Displacement of a particle

Ok I'm guessing this is simple harmonic motion?

I don't understand how these values relate to the displacement at all, can anyone help?

The displacement, *d*, in cm, of a particle is given by

*d* = 3 sin(40 π *t*) – 4 cos( 40 π *t* ) *t* ≥ 0

· Find expressions for the velocity and acceleration of the particle

· Calculate the velocity and acceleration when *t* = 2

· Determine when the particle is first at rest

· Calculate the displacement and acceleration when the particle is at rest

(π = pi)

Thanks!

Re: Displacement of a particle

Find the derivative to get the velocity, and the second derivative to find the acceleration with respect to time.

Re: Displacement of a particle

Re: Displacement of a particle

Quote:

Originally Posted by

**srh** Are you sure?

Yes.

$\displaystyle v=d'~\&~a=v'=d''$

Re: Displacement of a particle

Re: Displacement of a particle

Then when is the particle at rest?

Re: Displacement of a particle

$\displaystyle d = 3 sin(40 nt) - 4 cos( 40 nt )$

$\displaystyle d^{'} = 120ncos(40nt) + 160nsin(40nt)$

Particle at rest when velocity =0.

$\displaystyle 0 = 120ncos(40nt) + 160nsin(40nt)$

$\displaystyle -120ncos(40nt) = 160nsin(40nt)$

$\displaystyle -\frac{4}{3}tan(40nt) = 1$

$\displaystyle tan(40nt) = -\frac{3}{4}$

and then solve for t....

Re: Displacement of a particle

Thanks for your time but that doesn't help me in the slightest I'm afraid.

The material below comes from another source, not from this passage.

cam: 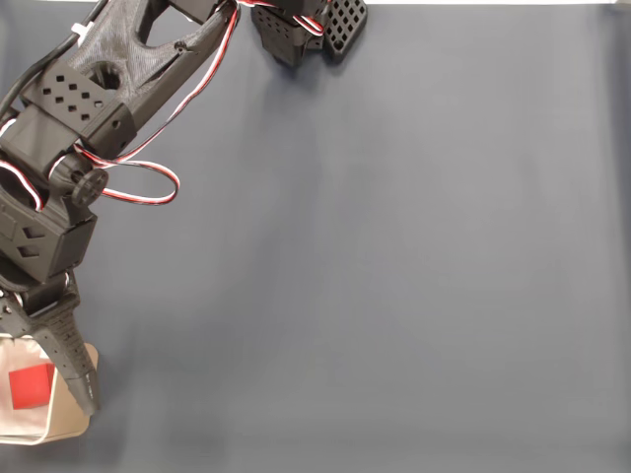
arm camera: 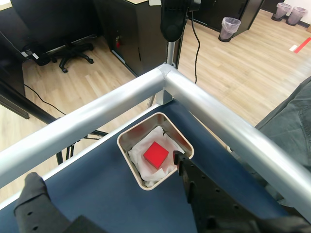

Can this be explained in a more simplistic way?

Re: Displacement of a particle

Also the π symbol is supposed to be the pi symbol

Re: Displacement of a particle

Quote:

Originally Posted by

**srh** Also the π symbol is supposed to be the pi symbol

Use the *reply with quote* tab. On the tool bar you see $\displaystyle ~~\Sigma~~$ that is the LaTeX rap.

[TEX]\pi [/TEX] gives $\displaystyle \pi $.

Re: Displacement of a particle

Quote:

The displacement, d, in cm, of a particle is given by

d = 3 sin(40 π t) – 4 cos( 40 π t ) t ≥ 0

· Find expressions for the velocity and acceleration of the particle

So we know how to get velocity and acceleration i.e.

$\displaystyle velocity = 120n cos(40nt) + 160n sin(40nt)$ --> **which is the derivative of displacement**

$\displaystyle acceleration = -4800 n^2 sin(40nt) + 6400n^2 cos(40nt) $ --> **which is the derivative of the velocity**.

Quote:

Calculate the velocity and acceleration when t = 2

now we substitute t=2 into the above:

$\displaystyle velocity = 120(\pi) cos(40\pi(2)) + 160\pi sin(40\pi(2)) = 120\pi$

$\displaystyle acceleration = -4800 \pi^2 sin(40\pi(2)) + 6400\pi^2 cos(40\pi(2)) = 6400\pi^2$

Say the part you don't understand (Hi)

Re: Displacement of a particle

Re: Displacement of a particle

Quote:

Originally Posted by

**srh** Thanks for your time but that doesn't help me in the slightest I'm afraid.

Can this be explained in a more simplistic way?

For this problem to make any sense to you at all, you have to know some Calculus. Are you taking a Calculus course? If not, what course is this for?

Re: Displacement of a particle

I'm studying mechanical engineering, I've got only a basic grasp of calculus from what I've been able to teach myself online.

Re: Displacement of a particle

These are equations that describe the motion.

Let's take a simple example

displacement = t for $\displaystyle t\geq0$

For the 1st second: displacement = 1 cm

For the 2nd second: displacement = 2 cm and so on....

One can easily that the velocity is 1cm per second.

So how do we do this mathematically,

we use the formula $\displaystyle velocity = \frac{change\hspace{2mm} in\hspace{2mm} displacement}{change\hspace{2mm} in \hspace{2mm}time}$ = derivative of displacement

from now on I will use *s* to refer to displacement...

velocity = $\displaystyle \frac{ds}{dt} $**(****t**)= 1 cm per second.

Now to calculate the acceleration:

You the same as above but now you take the derivative of the velocity, so we get

acceleration = $\displaystyle \frac{dv}{dt}$ **(1)**= 0.

You can verify this by seeing that the velocity is constant.

Second example

$\displaystyle displacement = t^2$ for $\displaystyle t\geq0$

For the 1st second: displacement = 1 cm

For the 2nd second: displacement = 4 cm and so on....

we use the formula $\displaystyle velocity = \frac{change \hspace{2mm}in\hspace{2mm} displacement}{change \hspace{2mm}in \hspace{2mm}time}$ = derivative of displacement

from now on I will use *s* to refer to displacement...

velocity = $\displaystyle \frac{ds}{dt}$ **$\displaystyle (t^2)$**= 2t cm per second.

so if t=1, v= 2(1) = 2; if t=2, v= 2(2) = 4

Now to calculate the acceleration:

acceleration = $\displaystyle \frac{dv}{dt} $**(2t)**= 2cm per second squared.

__Now apply the same principles to your equations...__(Nod)